The novel spans 40 years of Doyle family history, centring around the Doyle children. In the contemporary timeline, older sister Peg is a graduate student in New York after fleeing Ireland to get an abortion. The triplets born after the Pope’s visit have grown up: John Paul is a YouTube-famous Pope imitator; Rosie a blue-haired environmentalist; and Damien a semi-closeted Green party politician. None of the siblings have a functioning relationship, and only two are in contact with the aging grandmother who raised them. The novel’s political aspirations are obvious, and the book is largely successful in combining the private and political by ascribing different issues to the Doyle siblings.

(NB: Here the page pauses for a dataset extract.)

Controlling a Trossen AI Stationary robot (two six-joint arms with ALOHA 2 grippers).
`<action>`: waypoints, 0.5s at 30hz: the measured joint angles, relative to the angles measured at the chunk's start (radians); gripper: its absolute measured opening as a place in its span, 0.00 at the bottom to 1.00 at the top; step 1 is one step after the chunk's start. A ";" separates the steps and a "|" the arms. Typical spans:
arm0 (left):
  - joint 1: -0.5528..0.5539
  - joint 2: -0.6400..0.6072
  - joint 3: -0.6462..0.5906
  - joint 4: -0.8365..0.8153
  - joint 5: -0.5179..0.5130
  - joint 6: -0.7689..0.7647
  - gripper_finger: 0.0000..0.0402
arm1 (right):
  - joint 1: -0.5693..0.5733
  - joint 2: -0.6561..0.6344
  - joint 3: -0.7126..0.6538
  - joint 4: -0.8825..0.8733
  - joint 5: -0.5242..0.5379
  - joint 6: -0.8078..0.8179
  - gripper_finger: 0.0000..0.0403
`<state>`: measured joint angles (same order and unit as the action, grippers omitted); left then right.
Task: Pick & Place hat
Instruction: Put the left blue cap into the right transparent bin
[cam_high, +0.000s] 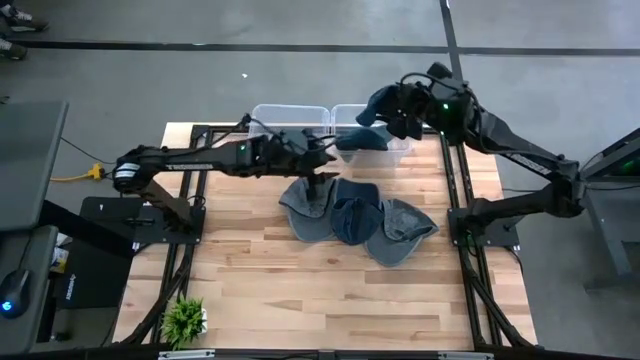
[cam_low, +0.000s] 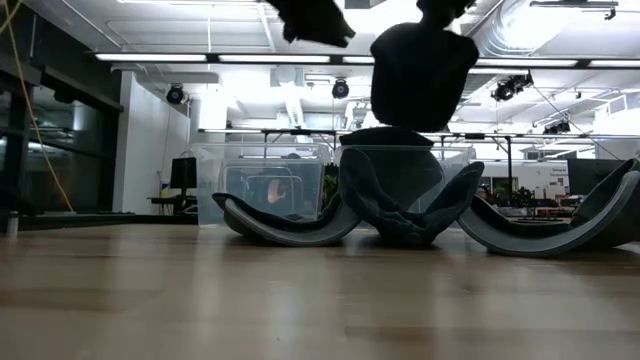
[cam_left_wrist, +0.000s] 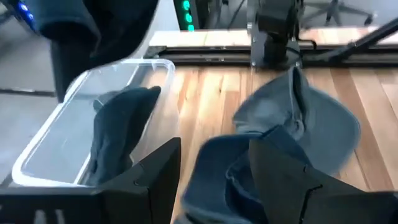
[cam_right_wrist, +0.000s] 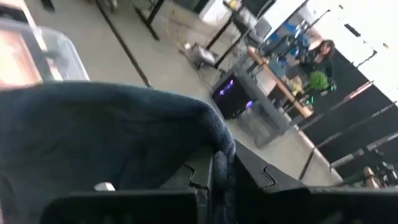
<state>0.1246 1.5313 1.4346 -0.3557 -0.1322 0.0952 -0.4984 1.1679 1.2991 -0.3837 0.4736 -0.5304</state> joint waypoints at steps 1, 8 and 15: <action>0.000 -0.021 -0.051 0.034 0.000 -0.010 0.46 | -0.012 0.013 0.005 -0.002 -0.013 0.000 0.06; 0.000 -0.146 -0.408 0.439 -0.008 -0.092 0.46 | -0.093 0.102 0.055 -0.051 -0.122 0.021 0.06; 0.000 -0.184 -0.666 0.791 -0.005 -0.182 0.46 | -0.147 0.214 0.110 -0.073 -0.144 -0.011 0.06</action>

The contrasts defining life in Ireland between 1979 and today are the binding element of the book. The morning after the Pope’s visit, for example: the film roll with pictures of the Pope is filled up with naked pictures of the expecting and soon to be deceased mother of the Doyle children. This interconnection of sin and virtue, the everyday and the elevated, asks what really matters, and who gets to decide.
Martin makes bold moves with Future Popes of Ireland. The greatest thing about the book is the constantly changing narrative structure. The book moves back and forth in time, gradually revealing how the siblings’ relationship came to be as fractured as it is. In chapters portraying Peg’s teenage infatuation with a posh boy, the narrative is structured around the French phrases they read together. When Rosie despairs about the sisters’ relationship, her frustration takes the form of magazine quizzes. Towards the end, the chapter length rapidly decreases, their urgency underlined by the desperation of never having enough information. This is a clever ploy, as it allows Martin to underline how the political changes affect actual humans. The novel’s form fractures and resettles, underlining the fragility and permanence of family ties.
Future Popes of Ireland takes its reader from 1979 and Pope John Paul II to Barack Obama’s visit in 2011. The novel is an excellent consideration of a tumultuous period in modern Ireland through the eyes of a turbulent family. While largely outstanding, the book sometimes tries to do too much at once, and occasionally swerves on the predictable and obvious. However, the novel’s wit in observations like ‘shortly after her First Confession, Peg Doyle succumbed to the first sin that every Catholic girl commits once she reaches the age of reason: unbridled vanity in the face of one white Communion Dress’, and ability to see the humans in the situation carries it through. Martin has written an impressive debut examining recent Irish history with abundant charm, humour, and affection.